A verbatim copy of all the data is required; the pictures should not appear in it.

────────────────────────────────────────

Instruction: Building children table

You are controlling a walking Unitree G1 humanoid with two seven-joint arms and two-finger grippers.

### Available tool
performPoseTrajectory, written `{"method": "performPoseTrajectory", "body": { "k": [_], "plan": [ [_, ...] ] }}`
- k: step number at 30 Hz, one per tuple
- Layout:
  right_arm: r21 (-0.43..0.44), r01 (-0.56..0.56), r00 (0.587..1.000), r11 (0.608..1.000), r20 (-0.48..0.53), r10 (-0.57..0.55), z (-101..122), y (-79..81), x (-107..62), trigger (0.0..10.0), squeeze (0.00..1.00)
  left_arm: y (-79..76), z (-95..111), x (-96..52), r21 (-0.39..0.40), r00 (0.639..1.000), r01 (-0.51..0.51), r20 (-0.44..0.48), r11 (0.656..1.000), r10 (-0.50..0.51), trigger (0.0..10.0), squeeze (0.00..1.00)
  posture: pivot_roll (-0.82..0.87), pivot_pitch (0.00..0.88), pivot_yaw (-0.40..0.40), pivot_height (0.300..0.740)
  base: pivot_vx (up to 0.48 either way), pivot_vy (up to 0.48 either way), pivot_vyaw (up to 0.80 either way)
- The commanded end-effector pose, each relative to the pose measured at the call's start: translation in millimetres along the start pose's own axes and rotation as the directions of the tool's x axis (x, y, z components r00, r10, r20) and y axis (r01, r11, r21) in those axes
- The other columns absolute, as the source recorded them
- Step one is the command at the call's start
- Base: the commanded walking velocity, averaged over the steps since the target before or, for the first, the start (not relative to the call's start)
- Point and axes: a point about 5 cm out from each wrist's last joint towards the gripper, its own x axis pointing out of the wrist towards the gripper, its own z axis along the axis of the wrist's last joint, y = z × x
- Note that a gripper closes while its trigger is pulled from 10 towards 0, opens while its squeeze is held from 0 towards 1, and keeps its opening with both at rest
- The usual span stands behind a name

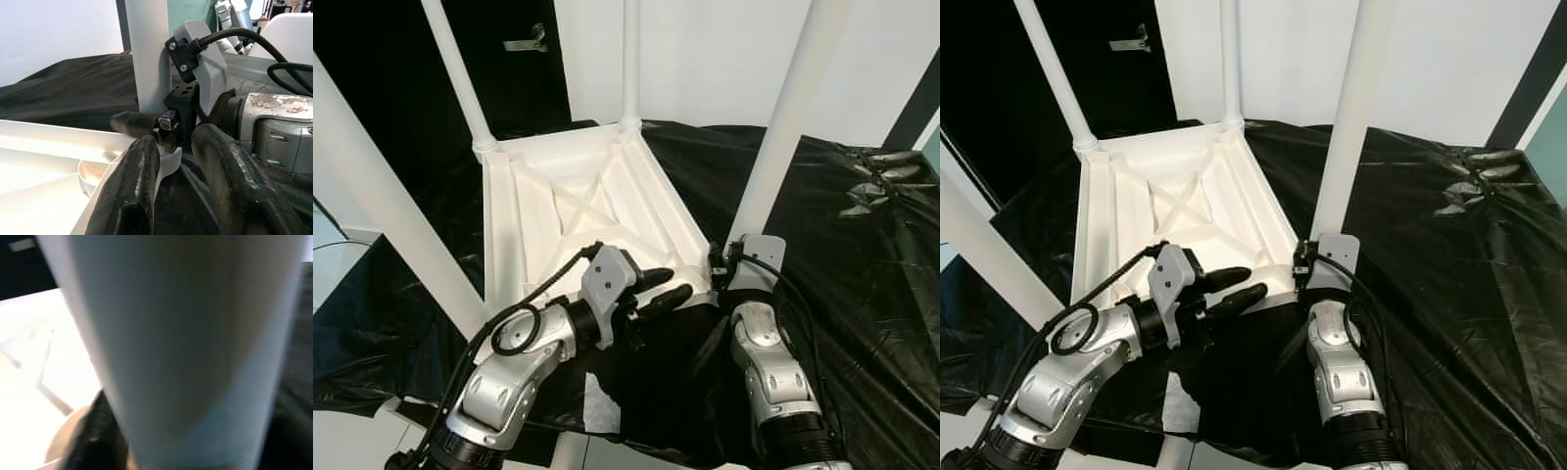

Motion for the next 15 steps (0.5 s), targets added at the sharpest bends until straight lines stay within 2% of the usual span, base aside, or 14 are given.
{"method": "performPoseTrajectory", "body": {
  "k": [1, 7, 9, 15],
  "plan": [
    [0.004, -0.041, 0.999, 0.999, 0.004, 0.041, 0, 5.7, -2.0, 10.0, 1.0, -2.6, -1, -0.1, -0.002, 1.0, 0.001, -0.009, 1.0, -0.001, 10.0, 0.0, -0.01, 0.0, -0.002, 0.74, 0.0, 0.0, 0.0],
    [-0.023, -0.147, 0.988, 0.989, 0.044, 0.148, 2, -6.3, -9.8, 10.0, 1.0, -1.2, -1, -2.7, -0.003, 1.0, -0.005, -0.01, 1.0, 0.005, 10.0, 0.0, -0.01, 0.0, -0.001, 0.74, 0.0, 0.0, 0.0],
    [-0.036, -0.201, 0.978, 0.979, 0.044, 0.202, 1, -14.9, -14.2, 10.0, 1.0, -1.0, -2, -3.4, -0.002, 1.0, -0.005, -0.013, 1.0, 0.005, 10.0, 0.0, -0.01, 0.0, -0.001, 0.74, 0.0, 0.0, 0.0],
    [-0.036, -0.201, 0.978, 0.979, 0.044, 0.202, 1, -14.9, -14.2, 10.0, 1.0, -1.0, -2, -3.4, -0.002, 1.0, -0.005, -0.013, 1.0, 0.005, 10.0, 0.0, -0.01, 0.0, -0.001, 0.74, 0.0, 0.0, 0.0]
  ]
}}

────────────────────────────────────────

→ TASK RESULT:
Instruction: Building children table

You are controlling a walking Unitree G1 humanoid with two seven-joint arms and two-finger grippers.

### Available tool
performPoseTrajectory, written `{"method": "performPoseTrajectory", "body": { "k": [_], "plan": [ [_, ...] ] }}`
- k: step number at 30 Hz, one per tuple
- Layout:
  right_arm: r21 (-0.43..0.44), r01 (-0.56..0.56), r00 (0.587..1.000), r11 (0.608..1.000), r20 (-0.48..0.53), r10 (-0.57..0.55), z (-101..122), y (-79..81), x (-107..62), trigger (0.0..10.0), squeeze (0.00..1.00)
  left_arm: y (-79..76), z (-95..111), x (-96..52), r21 (-0.39..0.40), r00 (0.639..1.000), r01 (-0.51..0.51), r20 (-0.44..0.48), r11 (0.656..1.000), r10 (-0.50..0.51), trigger (0.0..10.0), squeeze (0.00..1.00)
  posture: pivot_roll (-0.82..0.87), pivot_pitch (0.00..0.88), pivot_yaw (-0.40..0.40), pivot_height (0.300..0.740)
  base: pivot_vx (up to 0.48 either way), pivot_vy (up to 0.48 either way), pivot_vyaw (up to 0.80 either way)
- The commanded end-effector pose, each relative to the pose measured at the call's start: translation in millimetres along the start pose's own axes and rotation as the directions of the tool's x axis (x, y, z components r00, r10, r20) and y axis (r01, r11, r21) in those axes
- The other columns absolute, as the source recorded them
- Step one is the command at the call's start
- Base: the commanded walking velocity, averaged over the steps since the target before or, for the first, the start (not relative to the call's start)
- Point and axes: a point about 5 cm out from each wrist's last joint towards the gripper, its own x axis pointing out of the wrist towards the gripper, its own z axis along the axis of the wrist's last joint, y = z × x
- Note that a gripper closes while its trigger is pulled from 10 towards 0, opens while its squeeze is held from 0 towards 1, and keeps its opening with both at rest
- The usual span stands behind a name


Motion for the next 15 steps (0.5 s), targets added at the sharpest bends until straight lines stay within 2% of the usual span, base aside, or 14 are given.
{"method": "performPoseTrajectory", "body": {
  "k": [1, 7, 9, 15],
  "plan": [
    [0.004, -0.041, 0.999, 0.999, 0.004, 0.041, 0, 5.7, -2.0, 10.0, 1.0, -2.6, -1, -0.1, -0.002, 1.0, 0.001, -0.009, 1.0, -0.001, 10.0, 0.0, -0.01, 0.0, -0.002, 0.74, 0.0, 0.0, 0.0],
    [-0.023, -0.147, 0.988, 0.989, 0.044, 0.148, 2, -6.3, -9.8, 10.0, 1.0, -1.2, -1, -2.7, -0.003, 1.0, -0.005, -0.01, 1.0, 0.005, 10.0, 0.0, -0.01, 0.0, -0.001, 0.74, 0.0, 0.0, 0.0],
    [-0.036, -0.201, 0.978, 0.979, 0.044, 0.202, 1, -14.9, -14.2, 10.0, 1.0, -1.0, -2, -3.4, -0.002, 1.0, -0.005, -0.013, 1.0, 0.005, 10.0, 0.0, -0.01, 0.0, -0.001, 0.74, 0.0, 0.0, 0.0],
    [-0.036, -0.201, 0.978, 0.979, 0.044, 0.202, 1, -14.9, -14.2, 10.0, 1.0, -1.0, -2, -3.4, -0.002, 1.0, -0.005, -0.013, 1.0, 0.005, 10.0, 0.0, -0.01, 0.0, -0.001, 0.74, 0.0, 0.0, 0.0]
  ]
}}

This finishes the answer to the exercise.